▸ **Task objective**:
Each line below that contains the word "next" must be copied.

-------------------------

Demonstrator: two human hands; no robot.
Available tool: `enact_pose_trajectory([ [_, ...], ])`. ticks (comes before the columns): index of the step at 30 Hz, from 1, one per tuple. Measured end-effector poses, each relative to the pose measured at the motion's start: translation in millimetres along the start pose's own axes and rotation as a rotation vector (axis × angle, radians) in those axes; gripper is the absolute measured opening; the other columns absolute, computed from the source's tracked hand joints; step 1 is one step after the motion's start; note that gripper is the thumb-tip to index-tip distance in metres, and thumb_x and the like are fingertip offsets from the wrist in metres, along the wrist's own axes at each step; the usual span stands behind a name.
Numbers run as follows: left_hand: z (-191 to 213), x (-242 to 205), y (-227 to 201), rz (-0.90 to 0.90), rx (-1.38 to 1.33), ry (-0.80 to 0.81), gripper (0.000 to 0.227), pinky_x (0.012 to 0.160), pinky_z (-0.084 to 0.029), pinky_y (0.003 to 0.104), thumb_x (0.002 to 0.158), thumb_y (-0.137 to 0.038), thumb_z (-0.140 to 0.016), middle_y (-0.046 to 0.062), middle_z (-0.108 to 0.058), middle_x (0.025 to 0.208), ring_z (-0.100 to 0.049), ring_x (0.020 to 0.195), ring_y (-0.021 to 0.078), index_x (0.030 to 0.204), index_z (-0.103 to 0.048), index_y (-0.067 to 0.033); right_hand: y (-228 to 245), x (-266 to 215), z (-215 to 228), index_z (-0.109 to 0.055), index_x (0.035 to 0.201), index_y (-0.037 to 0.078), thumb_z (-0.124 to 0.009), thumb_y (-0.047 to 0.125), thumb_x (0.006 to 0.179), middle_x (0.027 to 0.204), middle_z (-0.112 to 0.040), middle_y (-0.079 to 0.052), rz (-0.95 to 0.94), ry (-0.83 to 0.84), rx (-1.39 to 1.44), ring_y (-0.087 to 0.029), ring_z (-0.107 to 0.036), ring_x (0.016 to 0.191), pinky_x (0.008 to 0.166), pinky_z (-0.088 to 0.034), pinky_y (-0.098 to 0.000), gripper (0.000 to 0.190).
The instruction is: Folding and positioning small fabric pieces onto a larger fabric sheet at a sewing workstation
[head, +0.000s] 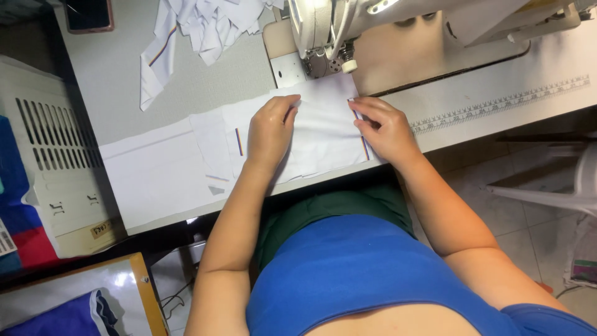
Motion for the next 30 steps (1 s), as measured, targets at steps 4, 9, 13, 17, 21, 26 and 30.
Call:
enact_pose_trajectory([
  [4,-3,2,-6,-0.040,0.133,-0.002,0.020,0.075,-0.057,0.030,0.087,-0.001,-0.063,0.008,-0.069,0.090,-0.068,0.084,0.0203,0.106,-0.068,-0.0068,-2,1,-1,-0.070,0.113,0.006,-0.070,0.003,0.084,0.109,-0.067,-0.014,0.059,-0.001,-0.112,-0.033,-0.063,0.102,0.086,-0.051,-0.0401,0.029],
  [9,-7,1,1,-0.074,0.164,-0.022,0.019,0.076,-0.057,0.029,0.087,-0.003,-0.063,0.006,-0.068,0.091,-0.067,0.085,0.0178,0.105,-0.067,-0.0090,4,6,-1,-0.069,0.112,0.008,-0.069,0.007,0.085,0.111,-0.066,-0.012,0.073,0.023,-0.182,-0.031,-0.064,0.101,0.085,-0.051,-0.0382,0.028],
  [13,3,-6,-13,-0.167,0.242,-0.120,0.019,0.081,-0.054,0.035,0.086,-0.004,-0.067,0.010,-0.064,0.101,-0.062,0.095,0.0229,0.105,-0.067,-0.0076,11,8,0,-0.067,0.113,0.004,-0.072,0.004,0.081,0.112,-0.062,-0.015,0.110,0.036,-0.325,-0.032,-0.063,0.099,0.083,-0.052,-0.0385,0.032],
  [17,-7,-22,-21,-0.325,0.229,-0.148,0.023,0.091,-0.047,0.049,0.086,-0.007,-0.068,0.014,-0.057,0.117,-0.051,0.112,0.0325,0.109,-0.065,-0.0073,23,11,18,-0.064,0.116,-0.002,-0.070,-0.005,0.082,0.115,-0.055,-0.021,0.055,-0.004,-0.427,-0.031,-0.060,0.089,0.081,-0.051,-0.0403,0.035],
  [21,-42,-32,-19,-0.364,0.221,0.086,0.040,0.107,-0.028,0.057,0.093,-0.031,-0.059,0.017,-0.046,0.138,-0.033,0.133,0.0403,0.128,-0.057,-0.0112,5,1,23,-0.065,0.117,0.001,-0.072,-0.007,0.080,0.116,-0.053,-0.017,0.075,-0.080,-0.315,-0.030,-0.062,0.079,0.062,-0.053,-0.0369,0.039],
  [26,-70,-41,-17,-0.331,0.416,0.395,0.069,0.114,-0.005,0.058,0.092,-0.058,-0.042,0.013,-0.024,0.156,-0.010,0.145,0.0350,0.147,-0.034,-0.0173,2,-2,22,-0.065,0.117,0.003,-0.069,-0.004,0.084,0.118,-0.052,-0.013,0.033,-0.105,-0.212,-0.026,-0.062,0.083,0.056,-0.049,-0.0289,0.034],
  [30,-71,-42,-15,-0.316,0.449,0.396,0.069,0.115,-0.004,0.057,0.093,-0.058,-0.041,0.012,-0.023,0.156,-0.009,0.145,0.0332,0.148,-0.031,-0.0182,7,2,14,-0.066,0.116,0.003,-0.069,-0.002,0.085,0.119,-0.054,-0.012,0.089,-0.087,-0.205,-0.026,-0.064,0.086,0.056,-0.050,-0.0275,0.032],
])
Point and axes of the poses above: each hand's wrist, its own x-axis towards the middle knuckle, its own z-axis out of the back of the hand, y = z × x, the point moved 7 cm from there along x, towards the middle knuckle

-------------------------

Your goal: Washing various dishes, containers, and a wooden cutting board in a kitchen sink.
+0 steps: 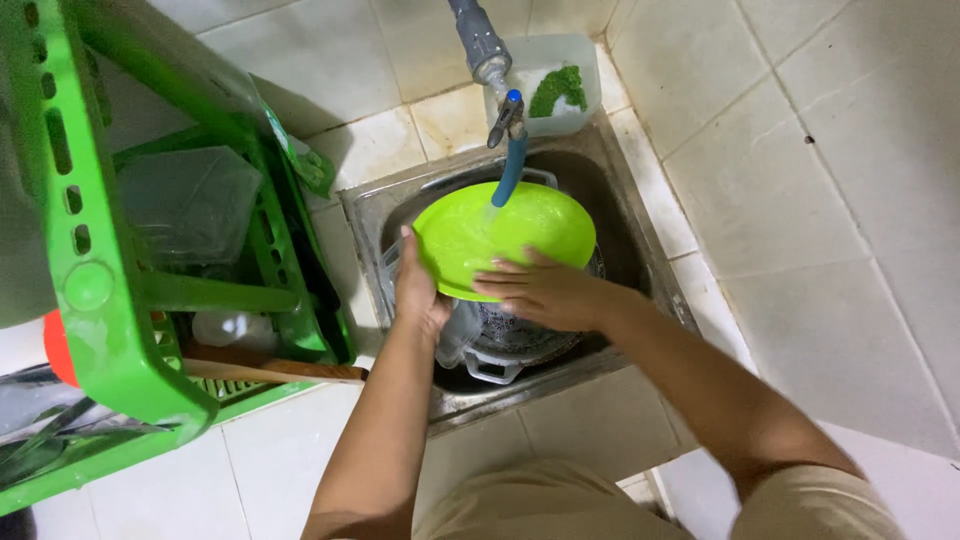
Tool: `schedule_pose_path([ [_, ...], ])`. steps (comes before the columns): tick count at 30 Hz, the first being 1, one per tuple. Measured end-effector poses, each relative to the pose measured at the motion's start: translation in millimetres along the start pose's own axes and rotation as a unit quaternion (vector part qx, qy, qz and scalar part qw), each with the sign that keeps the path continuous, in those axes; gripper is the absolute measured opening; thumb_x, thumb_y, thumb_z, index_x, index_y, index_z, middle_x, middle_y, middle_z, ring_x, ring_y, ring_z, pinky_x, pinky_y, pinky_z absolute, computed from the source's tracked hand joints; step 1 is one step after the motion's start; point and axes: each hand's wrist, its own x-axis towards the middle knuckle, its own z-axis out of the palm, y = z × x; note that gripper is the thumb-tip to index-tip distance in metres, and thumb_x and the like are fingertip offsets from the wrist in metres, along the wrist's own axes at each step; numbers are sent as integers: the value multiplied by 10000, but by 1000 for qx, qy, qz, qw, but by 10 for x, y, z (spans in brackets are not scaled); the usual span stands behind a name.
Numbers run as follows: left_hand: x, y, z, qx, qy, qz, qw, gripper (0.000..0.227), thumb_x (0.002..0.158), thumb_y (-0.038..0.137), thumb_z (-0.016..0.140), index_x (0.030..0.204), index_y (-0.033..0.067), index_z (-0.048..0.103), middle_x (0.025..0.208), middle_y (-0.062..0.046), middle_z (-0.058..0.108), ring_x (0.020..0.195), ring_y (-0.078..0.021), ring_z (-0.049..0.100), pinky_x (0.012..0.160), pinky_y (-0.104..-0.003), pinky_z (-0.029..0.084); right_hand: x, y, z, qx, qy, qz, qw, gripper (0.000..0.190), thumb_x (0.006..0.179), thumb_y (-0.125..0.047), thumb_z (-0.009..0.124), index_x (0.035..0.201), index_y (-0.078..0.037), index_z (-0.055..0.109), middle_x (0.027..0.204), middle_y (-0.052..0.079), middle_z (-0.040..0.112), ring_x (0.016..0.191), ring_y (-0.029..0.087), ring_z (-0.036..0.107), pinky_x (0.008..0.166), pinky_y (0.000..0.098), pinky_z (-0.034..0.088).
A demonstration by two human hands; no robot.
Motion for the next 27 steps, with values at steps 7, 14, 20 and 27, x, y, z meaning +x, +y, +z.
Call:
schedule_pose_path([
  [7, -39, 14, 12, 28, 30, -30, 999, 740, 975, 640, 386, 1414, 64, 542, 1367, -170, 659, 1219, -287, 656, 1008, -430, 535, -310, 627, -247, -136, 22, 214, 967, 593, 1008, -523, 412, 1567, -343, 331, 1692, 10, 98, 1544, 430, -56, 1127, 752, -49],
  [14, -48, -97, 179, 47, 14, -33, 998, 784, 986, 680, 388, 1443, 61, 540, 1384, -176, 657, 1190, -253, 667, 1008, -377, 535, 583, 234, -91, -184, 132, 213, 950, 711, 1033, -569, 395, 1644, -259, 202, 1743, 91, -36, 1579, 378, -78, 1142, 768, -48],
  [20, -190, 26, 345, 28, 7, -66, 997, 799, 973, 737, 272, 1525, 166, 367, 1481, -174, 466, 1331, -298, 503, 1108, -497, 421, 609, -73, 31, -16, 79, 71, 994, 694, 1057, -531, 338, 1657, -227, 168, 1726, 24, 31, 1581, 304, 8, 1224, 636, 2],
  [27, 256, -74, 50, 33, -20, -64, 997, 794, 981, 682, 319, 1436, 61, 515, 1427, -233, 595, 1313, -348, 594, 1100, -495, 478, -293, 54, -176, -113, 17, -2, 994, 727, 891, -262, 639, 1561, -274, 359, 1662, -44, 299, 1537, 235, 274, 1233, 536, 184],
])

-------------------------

▸ **Expected answer**:
Motion for the next 30 steps (1 s), as measured, targets at steps 4, 9, 13, 17, 21, 26 and 30.
Motion for the next 27 steps, with values at steps 7, 14, 20 and 27, x, y, z meaning +x, +y, +z.

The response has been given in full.